We left Ashland and drove north along Dead Indian Memorial Highway.  The drive was absolutely stunning.
(A few years after the 1853 Rogue River Indian War, a white settler, who had been camping in the Siskiyous along the Applegate Trail, awoke to discover his horse was missing.)

"I am no scholar, and I care not who knows it; but, judging from what I have seen, a deer chases and a squirrel hunts, of the sparks below, I should think a rifle in the hands of their grandfathers was not so dangerous as a hickory bow and a good flint-head might be, if drawn with Indian judgment, and sent by an Indian eye."  -Hawkeye, Last of the Mohicans.

It's one of the most beautiful stretches of roads I've ever rolled through.
(Assuming Indians in a nearby village stole his horse, he  immediately ventured into Ashland and rounded up 15 men to ride out and 'Lick them Indians'... and retrieve his stolen property.)

"I know not but man may so deform his works in the settlement, as to leave that which is so clear in the wilderness a matter of doubt among traders and priests."  -Hawkeye, Last of the Mohicans

After our Pilgrims and Puritans Unit, we've been reading excerpts from James Fenimore Cooper's Last of the Mohicans.
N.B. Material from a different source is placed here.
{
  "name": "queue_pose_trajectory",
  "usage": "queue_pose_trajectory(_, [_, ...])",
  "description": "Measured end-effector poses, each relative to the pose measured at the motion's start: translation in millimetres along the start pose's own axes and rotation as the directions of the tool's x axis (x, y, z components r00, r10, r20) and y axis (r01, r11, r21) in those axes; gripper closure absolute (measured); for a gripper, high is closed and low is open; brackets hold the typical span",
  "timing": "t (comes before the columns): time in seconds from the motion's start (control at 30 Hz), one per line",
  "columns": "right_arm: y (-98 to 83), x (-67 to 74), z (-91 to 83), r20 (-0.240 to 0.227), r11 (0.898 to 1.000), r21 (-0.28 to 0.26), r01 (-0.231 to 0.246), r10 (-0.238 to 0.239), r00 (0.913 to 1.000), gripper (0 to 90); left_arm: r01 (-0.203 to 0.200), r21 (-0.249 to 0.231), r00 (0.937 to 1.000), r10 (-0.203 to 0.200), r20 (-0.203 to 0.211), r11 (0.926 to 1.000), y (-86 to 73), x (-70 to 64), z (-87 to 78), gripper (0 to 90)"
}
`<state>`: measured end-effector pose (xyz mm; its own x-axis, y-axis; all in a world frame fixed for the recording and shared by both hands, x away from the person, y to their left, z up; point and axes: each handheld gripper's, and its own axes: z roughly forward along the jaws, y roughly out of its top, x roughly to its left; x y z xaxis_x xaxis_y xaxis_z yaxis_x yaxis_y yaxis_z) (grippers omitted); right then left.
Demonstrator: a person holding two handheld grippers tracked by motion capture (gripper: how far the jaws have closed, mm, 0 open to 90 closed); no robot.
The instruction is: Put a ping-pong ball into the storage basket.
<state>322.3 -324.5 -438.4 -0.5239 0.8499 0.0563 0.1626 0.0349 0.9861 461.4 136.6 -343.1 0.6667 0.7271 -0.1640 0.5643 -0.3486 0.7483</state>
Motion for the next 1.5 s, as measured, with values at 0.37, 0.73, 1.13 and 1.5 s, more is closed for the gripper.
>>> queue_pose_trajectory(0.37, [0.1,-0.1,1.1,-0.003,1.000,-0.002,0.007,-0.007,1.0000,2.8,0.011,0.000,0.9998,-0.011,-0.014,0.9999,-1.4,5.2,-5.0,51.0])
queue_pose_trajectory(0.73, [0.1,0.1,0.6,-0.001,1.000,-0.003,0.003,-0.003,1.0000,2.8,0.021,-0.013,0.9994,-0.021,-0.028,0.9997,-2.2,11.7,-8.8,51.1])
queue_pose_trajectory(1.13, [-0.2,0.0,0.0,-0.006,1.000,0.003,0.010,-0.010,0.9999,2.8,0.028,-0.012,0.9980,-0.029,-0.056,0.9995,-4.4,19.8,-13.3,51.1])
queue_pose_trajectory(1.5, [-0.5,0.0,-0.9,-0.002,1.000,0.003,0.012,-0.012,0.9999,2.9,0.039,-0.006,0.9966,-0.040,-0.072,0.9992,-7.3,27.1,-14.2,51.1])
It's a boy's book, I know... one that saved me as a youth growing up in the forests and cow fields of Colton.  Yet it's also significant because it framed our collective ideas of the western frontier during the French and Indian War.
(The Indians, peacefully doing nothing but berry collecting and seeing this attacking party approaching, fought back, wounding several of the white men who hastily retreated.)

"Wisdom is sometimes given to the young, as well as to the olde... and what you have spoken is wise..."  -Hawkeye, Last of the Mohicans

The story of Hawkeye, the frontiersman.  Chingachgook and Uncas, the last of a dying name.  Magua, the soulless savage bent on revenge.  The fearless Cora and naive Alice.  The lovelorn Major Heyward.  All trying to survive at the edge of the world in a tumultuous time.  
(The next day a detachment of 38 soldiers from Fort Lane rode out to retrieve one of the fallen white bodies ... which they did... but also discovering an old broken tree branch and the horse then man had lost... just waiting for him to return.)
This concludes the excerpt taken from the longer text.